### Work instruction:
Search the data for the string "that" and extract every line where it appears.
******
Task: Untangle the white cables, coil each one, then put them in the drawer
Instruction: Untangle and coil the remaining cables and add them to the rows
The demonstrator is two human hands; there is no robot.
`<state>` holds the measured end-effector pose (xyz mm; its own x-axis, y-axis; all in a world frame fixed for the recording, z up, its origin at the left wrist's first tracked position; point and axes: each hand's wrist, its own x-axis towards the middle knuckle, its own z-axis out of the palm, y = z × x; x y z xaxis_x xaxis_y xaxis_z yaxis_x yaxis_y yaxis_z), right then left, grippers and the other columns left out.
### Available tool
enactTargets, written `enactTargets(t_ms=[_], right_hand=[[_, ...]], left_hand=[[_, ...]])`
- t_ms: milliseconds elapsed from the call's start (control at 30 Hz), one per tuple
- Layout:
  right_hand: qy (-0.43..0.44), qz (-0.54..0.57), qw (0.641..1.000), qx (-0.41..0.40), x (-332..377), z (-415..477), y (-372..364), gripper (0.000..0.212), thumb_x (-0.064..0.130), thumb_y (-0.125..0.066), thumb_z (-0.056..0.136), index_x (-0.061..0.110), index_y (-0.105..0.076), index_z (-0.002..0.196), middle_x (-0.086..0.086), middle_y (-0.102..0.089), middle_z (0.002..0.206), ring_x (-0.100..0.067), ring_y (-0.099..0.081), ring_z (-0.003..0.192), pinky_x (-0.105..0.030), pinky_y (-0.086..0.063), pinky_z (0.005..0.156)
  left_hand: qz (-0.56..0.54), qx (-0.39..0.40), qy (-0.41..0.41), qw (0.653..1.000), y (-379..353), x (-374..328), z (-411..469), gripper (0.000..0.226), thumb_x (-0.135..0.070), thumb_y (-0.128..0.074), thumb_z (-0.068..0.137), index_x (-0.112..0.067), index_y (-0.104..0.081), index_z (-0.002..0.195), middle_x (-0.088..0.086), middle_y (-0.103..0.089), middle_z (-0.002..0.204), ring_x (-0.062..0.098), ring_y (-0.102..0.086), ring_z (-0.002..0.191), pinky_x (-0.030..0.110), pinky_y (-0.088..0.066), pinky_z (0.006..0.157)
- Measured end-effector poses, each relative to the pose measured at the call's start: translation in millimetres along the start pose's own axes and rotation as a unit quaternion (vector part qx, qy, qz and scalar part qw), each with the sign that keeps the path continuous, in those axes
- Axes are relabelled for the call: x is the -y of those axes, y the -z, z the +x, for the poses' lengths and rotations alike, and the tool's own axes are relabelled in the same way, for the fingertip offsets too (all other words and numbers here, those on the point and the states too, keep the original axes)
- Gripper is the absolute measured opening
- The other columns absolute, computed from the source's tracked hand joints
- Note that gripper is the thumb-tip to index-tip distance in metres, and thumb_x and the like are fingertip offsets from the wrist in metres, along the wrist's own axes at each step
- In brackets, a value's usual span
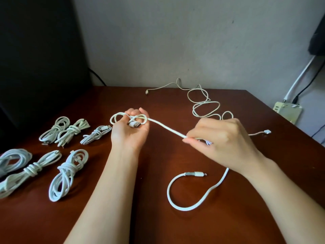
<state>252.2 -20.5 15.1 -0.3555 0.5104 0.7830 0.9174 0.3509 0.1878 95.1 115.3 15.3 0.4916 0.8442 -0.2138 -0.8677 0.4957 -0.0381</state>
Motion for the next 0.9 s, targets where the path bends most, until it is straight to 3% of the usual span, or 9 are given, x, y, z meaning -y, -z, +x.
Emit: enactTargets(t_ms=[100,167,333,467,533,600,700,800,900], right_hand=[[0.003,0.040,0.997,0.065,8,0,-4,0.021,0.031,-0.066,0.081,0.017,-0.071,0.066,0.005,-0.059,0.061,-0.018,-0.051,0.044,-0.029,-0.043,0.039],[-0.008,0.076,0.992,0.098,13,-1,-7,0.025,0.036,-0.063,0.082,0.018,-0.071,0.067,0.006,-0.059,0.061,-0.015,-0.048,0.045,-0.030,-0.044,0.040],[-0.061,0.152,0.984,0.072,18,1,-8,0.029,0.036,-0.063,0.085,0.014,-0.072,0.071,0.004,-0.062,0.064,-0.011,-0.051,0.050,-0.034,-0.046,0.046],[-0.110,0.166,0.980,-0.001,14,2,-6,0.024,0.030,-0.067,0.085,0.011,-0.073,0.071,0.000,-0.063,0.065,-0.017,-0.057,0.054,-0.036,-0.047,0.053],[-0.127,0.153,0.980,-0.027,10,2,-4,0.022,0.028,-0.068,0.084,0.011,-0.073,0.072,0.002,-0.064,0.066,-0.017,-0.058,0.055,-0.035,-0.047,0.054],[-0.139,0.140,0.979,-0.047,5,2,-3,0.020,0.025,-0.068,0.084,0.010,-0.074,0.072,0.008,-0.061,0.067,-0.015,-0.056,0.055,-0.032,-0.045,0.054],[-0.162,0.134,0.975,-0.073,-2,1,-1,0.021,0.023,-0.067,0.085,0.008,-0.073,0.072,0.004,-0.063,0.066,-0.017,-0.056,0.056,-0.033,-0.044,0.056],[-0.181,0.122,0.971,-0.092,-8,-1,0,0.020,0.020,-0.067,0.085,0.006,-0.072,0.072,0.002,-0.063,0.065,-0.015,-0.056,0.059,-0.028,-0.044,0.059],[-0.197,0.106,0.970,-0.097,-10,-2,0,0.020,0.019,-0.067,0.085,0.007,-0.071,0.070,0.008,-0.060,0.066,-0.007,-0.054,0.064,-0.018,-0.041,0.062]], left_hand=[[0.124,-0.015,-0.019,0.992,6,3,8,0.031,-0.012,-0.027,0.104,-0.013,-0.039,0.075,-0.002,-0.039,0.053,0.010,-0.038,0.039,0.026,-0.044,0.062],[0.245,-0.007,-0.044,0.969,10,10,10,0.028,-0.014,-0.031,0.104,-0.015,-0.039,0.077,-0.004,-0.038,0.054,0.009,-0.038,0.039,0.026,-0.044,0.060],[0.564,0.057,-0.124,0.815,12,41,-4,0.021,-0.011,-0.033,0.103,-0.017,-0.039,0.084,-0.003,-0.036,0.060,0.006,-0.035,0.042,0.021,-0.041,0.049],[0.681,0.128,-0.022,0.721,18,54,-15,0.013,-0.013,-0.039,0.103,-0.011,-0.044,0.091,0.008,-0.044,0.068,0.010,-0.041,0.049,0.017,-0.036,0.044],[0.681,0.154,0.046,0.715,20,56,-18,0.009,-0.014,-0.040,0.102,-0.008,-0.046,0.102,0.016,-0.048,0.078,0.015,-0.045,0.056,0.019,-0.042,0.045],[0.660,0.168,0.087,0.727,20,56,-19,0.009,-0.010,-0.040,0.101,-0.010,-0.047,0.107,0.011,-0.047,0.072,0.013,-0.042,0.052,0.021,-0.044,0.045],[0.630,0.183,0.132,0.743,17,55,-22,0.005,-0.010,-0.042,0.099,-0.011,-0.045,0.096,-0.003,-0.041,0.056,0.009,-0.032,0.045,0.025,-0.037,0.048],[0.624,0.191,0.185,0.735,15,54,-24,0.025,-0.023,-0.040,0.102,-0.018,-0.043,0.078,-0.002,-0.031,0.059,0.009,-0.026,0.047,0.024,-0.033,0.048],[0.614,0.204,0.243,0.722,13,54,-27,0.033,-0.042,-0.040,0.098,-0.020,-0.040,0.073,-0.002,-0.025,0.062,0.010,-0.022,0.050,0.023,-0.031,0.049]])
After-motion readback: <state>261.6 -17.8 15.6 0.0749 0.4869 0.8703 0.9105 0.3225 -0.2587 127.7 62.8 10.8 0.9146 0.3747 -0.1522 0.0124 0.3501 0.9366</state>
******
### Output of the task:
- Measured end-effector poses, each relative to the pose measured at the call's start: translation in millimetres along the start pose's own axes and rotation as a unit quaternion (vector part qx, qy, qz and scalar part qw), each with the sign that keeps the path continuous, in those axes
- Note that gripper is the thumb-tip to index-tip distance in metres, and thumb_x and the like are fingertip offsets from the wrist in metres, along the wrist's own axes at each step

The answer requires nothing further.